## Entries supplied
= = = =
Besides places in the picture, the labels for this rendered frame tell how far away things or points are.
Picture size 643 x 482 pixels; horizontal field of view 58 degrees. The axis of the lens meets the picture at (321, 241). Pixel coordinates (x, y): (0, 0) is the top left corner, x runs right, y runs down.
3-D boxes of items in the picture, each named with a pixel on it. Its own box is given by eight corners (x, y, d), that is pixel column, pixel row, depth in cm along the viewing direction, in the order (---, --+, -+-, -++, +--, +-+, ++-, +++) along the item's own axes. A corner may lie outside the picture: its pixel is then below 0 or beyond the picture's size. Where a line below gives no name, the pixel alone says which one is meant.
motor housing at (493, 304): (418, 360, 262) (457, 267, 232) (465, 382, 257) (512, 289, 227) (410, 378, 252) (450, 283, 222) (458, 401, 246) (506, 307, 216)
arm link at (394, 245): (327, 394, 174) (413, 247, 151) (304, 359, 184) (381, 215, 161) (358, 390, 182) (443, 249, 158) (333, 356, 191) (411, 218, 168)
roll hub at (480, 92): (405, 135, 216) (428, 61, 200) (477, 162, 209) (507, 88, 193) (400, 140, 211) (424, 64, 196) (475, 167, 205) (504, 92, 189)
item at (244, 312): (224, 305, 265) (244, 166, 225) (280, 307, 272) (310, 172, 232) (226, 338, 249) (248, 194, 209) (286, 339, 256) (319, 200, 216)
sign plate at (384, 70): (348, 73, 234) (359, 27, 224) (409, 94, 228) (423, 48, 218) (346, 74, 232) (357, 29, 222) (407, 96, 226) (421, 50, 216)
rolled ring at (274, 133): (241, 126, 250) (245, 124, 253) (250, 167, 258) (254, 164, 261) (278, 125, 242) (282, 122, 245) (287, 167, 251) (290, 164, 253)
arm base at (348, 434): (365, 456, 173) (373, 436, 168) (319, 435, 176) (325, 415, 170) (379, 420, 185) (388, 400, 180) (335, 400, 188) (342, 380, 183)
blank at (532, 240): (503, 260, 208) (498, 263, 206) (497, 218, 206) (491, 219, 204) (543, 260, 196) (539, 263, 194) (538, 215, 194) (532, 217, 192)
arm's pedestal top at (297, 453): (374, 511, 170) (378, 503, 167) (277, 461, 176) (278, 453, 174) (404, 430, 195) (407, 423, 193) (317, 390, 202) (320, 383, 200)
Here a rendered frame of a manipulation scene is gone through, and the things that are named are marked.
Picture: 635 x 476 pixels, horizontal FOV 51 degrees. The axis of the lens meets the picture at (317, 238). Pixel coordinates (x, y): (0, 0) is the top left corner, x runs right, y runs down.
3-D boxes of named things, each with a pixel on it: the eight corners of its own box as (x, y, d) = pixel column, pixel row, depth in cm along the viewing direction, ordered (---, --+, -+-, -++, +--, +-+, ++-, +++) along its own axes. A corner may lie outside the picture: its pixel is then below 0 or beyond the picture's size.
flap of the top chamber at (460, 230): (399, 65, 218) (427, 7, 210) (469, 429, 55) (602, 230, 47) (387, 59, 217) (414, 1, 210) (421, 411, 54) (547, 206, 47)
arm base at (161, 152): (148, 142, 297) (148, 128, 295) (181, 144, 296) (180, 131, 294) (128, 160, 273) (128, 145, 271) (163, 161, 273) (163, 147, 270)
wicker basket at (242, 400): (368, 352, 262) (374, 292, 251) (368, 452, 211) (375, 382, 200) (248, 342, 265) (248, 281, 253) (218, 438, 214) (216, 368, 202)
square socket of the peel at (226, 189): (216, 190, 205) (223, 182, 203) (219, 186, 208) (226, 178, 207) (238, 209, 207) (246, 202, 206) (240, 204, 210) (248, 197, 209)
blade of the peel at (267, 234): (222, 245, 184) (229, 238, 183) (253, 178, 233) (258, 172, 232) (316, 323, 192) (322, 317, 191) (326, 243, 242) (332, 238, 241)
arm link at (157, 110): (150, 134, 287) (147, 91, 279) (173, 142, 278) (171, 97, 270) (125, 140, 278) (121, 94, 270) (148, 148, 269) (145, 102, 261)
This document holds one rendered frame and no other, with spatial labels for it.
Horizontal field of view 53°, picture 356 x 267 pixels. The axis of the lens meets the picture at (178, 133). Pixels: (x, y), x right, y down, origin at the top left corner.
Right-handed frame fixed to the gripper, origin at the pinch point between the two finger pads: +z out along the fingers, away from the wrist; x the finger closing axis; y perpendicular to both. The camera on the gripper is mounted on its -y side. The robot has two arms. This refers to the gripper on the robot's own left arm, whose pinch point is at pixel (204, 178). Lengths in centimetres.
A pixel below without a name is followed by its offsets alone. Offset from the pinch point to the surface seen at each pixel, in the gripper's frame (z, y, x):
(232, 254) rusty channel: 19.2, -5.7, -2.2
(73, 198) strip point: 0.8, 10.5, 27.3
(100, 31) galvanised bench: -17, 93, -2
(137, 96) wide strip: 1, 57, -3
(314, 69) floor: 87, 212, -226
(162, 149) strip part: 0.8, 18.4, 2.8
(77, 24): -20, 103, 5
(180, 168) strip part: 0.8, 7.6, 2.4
= = = =
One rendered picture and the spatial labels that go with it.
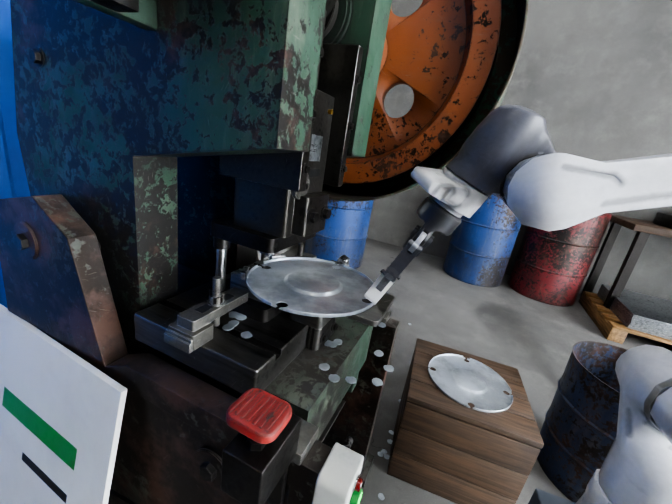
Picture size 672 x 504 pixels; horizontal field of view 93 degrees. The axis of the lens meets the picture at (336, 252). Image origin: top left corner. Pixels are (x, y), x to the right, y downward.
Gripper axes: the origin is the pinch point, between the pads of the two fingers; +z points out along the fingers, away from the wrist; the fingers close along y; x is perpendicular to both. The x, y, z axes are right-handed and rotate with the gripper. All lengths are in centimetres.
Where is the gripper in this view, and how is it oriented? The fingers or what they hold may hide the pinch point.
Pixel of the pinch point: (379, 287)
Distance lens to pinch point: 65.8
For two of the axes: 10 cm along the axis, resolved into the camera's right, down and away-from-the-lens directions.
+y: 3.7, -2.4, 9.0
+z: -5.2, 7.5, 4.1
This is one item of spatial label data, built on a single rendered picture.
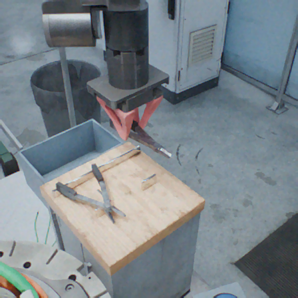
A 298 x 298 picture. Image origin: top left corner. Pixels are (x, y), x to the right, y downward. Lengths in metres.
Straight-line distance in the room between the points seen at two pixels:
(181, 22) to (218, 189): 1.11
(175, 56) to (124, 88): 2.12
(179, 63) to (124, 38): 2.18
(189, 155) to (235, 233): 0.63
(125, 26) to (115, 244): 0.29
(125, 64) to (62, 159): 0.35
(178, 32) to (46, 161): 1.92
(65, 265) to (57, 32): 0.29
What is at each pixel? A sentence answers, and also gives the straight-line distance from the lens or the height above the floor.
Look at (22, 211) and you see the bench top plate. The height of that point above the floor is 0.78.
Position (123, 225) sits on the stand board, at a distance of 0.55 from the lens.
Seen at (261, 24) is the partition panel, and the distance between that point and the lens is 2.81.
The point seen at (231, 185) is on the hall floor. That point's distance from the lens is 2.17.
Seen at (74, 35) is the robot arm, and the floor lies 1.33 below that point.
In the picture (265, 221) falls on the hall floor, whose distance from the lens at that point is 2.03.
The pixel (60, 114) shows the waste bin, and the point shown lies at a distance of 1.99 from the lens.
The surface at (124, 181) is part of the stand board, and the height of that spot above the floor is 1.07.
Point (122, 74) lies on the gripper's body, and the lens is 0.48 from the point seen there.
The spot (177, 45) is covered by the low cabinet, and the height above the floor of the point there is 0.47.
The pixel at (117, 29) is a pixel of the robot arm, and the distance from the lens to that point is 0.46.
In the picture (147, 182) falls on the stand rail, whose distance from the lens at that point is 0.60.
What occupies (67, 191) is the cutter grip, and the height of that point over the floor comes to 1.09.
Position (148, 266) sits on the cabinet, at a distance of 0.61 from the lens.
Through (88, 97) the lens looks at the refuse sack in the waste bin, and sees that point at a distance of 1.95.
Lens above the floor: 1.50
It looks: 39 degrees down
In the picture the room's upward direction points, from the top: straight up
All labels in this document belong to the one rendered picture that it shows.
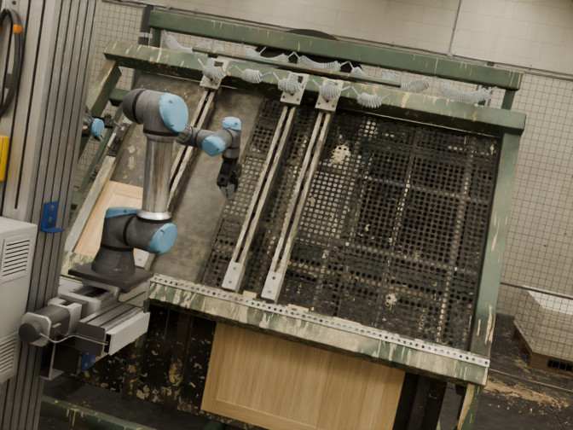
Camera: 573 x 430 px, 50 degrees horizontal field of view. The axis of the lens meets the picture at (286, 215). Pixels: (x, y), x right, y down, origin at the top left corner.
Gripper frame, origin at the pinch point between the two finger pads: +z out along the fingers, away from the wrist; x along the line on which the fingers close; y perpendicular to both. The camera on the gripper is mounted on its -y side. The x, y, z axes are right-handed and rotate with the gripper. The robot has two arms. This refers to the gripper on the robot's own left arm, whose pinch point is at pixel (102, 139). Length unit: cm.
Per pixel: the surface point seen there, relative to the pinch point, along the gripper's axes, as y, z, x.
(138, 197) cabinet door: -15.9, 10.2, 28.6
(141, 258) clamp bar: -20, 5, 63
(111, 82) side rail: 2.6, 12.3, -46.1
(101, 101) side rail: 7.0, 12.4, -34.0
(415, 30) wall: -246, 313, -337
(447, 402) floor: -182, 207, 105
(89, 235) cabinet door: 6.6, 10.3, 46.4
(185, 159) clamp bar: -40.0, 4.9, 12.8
= = = =
## Problem details
Above are the records; repeat exactly the lines from the one holding "Seen at (261, 24)" down to the one holding "In the picture (147, 182)", end lines included.

## Task response
Seen at (261, 24) is the partition panel, and the distance between that point and the lens is 2.81.
The point seen at (231, 185) is on the hall floor. That point's distance from the lens is 2.17.
Seen at (74, 35) is the robot arm, and the floor lies 1.33 below that point.
In the picture (265, 221) falls on the hall floor, whose distance from the lens at that point is 2.03.
The pixel (60, 114) shows the waste bin, and the point shown lies at a distance of 1.99 from the lens.
The surface at (124, 181) is part of the stand board, and the height of that spot above the floor is 1.07.
Point (122, 74) lies on the gripper's body, and the lens is 0.48 from the point seen there.
The spot (177, 45) is covered by the low cabinet, and the height above the floor of the point there is 0.47.
The pixel at (117, 29) is a pixel of the robot arm, and the distance from the lens to that point is 0.46.
In the picture (147, 182) falls on the stand rail, whose distance from the lens at that point is 0.60.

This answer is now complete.